Nadat ik gister over de twee bijzondere dingen van de speelweek had geschreven, mijmerde ik nog wat na en toen realiseerde ik me dat ze allebei ook iets illustreren van mijn ‘waarom triathlon’, op heel verschillende wijze:
- Ik vind het leuk om nieuwe dingen te doen en te leren. Het nieuwe aan een Ironman zit ‘m natuurlijk in de idiote afstand en tijdsduur, maar het zit hem ook in zoiets als zo’n chi-running workshop, net zoals het er eerder in zat om te leren borstcrawlen. Dat zijn meer technische dingen, andere dingen doen met mijn lijf en daarvan leren, en dat motiveert mij zeer. Leren van nieuwe dingen is misschien wel mijn grootste drijfveer in het leven.

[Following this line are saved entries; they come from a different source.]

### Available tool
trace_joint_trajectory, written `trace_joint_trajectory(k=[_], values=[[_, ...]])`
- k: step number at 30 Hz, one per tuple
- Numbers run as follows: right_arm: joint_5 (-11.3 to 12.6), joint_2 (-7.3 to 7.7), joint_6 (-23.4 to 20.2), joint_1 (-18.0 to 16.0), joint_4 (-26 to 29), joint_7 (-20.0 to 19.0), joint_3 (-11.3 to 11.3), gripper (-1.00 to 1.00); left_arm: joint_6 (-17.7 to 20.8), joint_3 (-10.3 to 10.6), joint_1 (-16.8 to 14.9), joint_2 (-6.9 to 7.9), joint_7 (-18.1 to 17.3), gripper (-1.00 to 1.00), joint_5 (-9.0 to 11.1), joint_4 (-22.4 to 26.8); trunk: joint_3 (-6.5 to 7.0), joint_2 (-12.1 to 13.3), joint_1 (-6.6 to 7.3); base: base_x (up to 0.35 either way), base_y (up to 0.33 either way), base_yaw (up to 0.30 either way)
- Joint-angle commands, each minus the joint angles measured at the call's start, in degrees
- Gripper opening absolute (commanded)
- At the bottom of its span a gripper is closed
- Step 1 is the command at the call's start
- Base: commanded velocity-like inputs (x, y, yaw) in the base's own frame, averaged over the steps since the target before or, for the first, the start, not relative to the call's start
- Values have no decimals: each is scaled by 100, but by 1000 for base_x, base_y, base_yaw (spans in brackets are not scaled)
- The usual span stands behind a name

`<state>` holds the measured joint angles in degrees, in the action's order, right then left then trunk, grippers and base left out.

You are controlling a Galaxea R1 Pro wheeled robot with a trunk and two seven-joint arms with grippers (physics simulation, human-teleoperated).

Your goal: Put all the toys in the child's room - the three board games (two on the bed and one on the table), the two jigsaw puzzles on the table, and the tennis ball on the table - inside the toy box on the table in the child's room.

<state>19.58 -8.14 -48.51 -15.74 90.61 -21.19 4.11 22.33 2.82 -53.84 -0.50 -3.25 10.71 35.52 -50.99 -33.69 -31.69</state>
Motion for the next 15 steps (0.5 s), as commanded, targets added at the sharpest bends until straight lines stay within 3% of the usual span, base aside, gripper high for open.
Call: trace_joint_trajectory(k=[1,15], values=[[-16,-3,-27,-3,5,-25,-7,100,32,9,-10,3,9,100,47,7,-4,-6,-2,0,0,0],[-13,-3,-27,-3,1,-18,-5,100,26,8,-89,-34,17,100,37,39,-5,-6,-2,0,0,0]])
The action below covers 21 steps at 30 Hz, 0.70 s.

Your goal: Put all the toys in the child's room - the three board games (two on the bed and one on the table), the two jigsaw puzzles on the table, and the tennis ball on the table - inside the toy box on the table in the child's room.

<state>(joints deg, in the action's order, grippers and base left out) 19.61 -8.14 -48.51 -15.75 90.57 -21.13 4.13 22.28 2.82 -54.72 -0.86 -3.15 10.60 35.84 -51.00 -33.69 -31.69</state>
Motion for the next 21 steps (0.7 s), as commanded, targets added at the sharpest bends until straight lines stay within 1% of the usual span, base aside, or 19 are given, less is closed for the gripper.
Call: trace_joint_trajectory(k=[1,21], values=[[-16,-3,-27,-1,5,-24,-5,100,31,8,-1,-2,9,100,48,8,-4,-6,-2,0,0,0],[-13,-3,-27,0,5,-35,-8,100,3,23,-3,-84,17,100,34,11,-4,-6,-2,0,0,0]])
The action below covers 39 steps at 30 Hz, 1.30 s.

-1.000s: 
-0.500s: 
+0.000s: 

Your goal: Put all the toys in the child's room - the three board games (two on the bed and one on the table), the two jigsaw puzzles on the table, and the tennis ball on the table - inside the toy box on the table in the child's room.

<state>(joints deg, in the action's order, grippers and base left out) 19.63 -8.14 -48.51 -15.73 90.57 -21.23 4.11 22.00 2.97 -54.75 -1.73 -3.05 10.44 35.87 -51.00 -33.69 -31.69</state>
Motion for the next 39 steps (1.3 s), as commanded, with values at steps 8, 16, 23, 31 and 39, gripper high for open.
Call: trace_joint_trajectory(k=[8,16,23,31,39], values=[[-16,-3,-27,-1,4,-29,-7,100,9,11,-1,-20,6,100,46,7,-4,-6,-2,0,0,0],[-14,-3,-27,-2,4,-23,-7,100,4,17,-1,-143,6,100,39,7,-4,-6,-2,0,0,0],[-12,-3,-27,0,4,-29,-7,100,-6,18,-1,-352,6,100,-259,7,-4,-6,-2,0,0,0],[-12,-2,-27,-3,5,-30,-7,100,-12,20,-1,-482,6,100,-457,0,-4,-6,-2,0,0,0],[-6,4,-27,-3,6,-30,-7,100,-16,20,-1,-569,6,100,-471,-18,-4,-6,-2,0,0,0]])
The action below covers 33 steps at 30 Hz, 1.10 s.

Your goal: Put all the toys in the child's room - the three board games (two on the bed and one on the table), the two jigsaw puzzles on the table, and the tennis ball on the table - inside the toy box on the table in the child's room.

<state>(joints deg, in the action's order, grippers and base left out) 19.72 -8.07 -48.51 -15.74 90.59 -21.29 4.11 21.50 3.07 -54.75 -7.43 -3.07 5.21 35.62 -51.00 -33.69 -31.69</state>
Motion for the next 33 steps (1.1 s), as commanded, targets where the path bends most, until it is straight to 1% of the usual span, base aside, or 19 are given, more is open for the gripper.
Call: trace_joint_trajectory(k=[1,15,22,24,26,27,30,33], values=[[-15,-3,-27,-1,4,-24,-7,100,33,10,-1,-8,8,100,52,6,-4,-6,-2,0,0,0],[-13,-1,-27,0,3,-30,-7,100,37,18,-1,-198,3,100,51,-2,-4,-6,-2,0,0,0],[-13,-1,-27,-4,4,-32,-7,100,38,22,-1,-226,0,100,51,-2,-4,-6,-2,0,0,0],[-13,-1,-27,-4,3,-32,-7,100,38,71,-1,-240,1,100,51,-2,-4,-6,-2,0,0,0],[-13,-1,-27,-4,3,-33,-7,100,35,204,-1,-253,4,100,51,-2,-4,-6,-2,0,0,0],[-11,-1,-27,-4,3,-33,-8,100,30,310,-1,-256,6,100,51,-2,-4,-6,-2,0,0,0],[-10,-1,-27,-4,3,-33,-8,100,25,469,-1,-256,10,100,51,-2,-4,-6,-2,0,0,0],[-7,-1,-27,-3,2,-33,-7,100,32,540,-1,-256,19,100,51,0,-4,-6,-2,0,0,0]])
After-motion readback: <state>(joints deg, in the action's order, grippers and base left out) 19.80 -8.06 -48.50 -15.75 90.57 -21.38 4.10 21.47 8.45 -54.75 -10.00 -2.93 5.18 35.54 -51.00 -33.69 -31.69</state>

- Iets bij die sfeer van zo’n vrouwenwedstrijd wielrennen staat me tegen, daar waar ik het bij een triathlon altijd gezellig vind. Maar wat het precies is… Het zat ‘m in al die samenklittende groepjes van vrouwen die elkaar kennen, strak in dezelfde pakjes, weinig individuen, laat staat excentriekelingen. Naar van die oude wijven kijken die niet om. Het zat ‘m in de pinnige toon waarmee zo’n andere deelneemster vol overtuiging zegt dat het ‘hun competitie’ is, met ‘eigen reglement’ en dus ’50 minuten en 3 rondes’ – er volkomen naastzittend ook nog eens. Het zat hem zelfs al in de soortgelijke toon waarmee de dame bij het inschrijven om mijn licentie vroeg. Licentie, hoezo, het was toch voor zondagsfietsters?
Ik heb er al eens eerder over gefilosofeerd dat fietsers niet de makkelijkste mensen zijn. Ik heb daar onder andere moeite mee gehad in mijn beide fietsverenigingen en bij de Tour d’Afrique. Het heeft er (denk ik) mee te maken dat fietsen een prestatiegerichte sport is die je individueel kunt beoefenen, maar waarin je als je het samen doet toch afhankelijk van elkaar bent. Fietsers hebben daarom veel meer dan lopers en triatleten de neiging elkaar de maat te nemen, elkaar af te troeven en over elkaar te oordelen: over prestaties, materiaal, uiterlijk, noem maar op (ja, ik generaliseer). De mores onder fietsers van wat wel en niet mag en kan zijn streng – het equivalent van een Vrouwentriathlon, waar je op een opoefiets aan mee kan doen en dan enthousiast ontvangen wordt, bestaat er gewoon niet.
Kortom: ik vind triathlons gewoon een stuk gezelliger.
Hoi Louise, ik had het gevoel dat juist triatlon zo’n echte wedstrijd is, waar je volledig in triatlon-uitrusting aan de start moet staan met triatlon-fiets. Maar ik begrijp uit jouw verhaal dat het ook gewoon voor de recreatieve vrouw kan zijn, gewoon voor de lol, zonder topprestaties? Het lijkt me zo leuk, nog een kinderdroom van me. Fietsen kan ik,lopen gaat redelijk, alleen mijn zwemtechniek heeft extra aandacht nodig.
Hmmm, volgend jaar eens kijken. Dit jaar staat eerst nog een lange fietsuitdaging op de planning.
Als je een keer een triathlon wilt uitproberen, kan ik een Vrouwentriathlon van harte aanraden! Voor jou zal 20 km fietsen een eitje zijn, maar dat is daar leuk als je niet zo’n goeie zwemmer bent: je kunt dan tientallen vrouwen inhalen op de fiets, dat werkt heel motiverend (zeg ik uit ervaring). Er zwemmen er daar zat schoolslag, dus als je 500 m kunt overleven lukt het wel. En dan kun je prima de sfeer proeven! Als je het dan leuk vindt, kun je altijd ook nog aan de borstcrawlcursus.
Van die allemaal strak-in-het-pak-lui met supersonische bolides, dat heb je wel bij bijvoorbeeld die 111 in Bilzen en de 1/3 in Oud-Gastel, maar verder hebben de meeste korte afstanden in Nederland een heel breed deelnemersveld en is het heel gezellig. Spijkenisse, Binnenmaas, 010, Krimpen… allemaal leuk!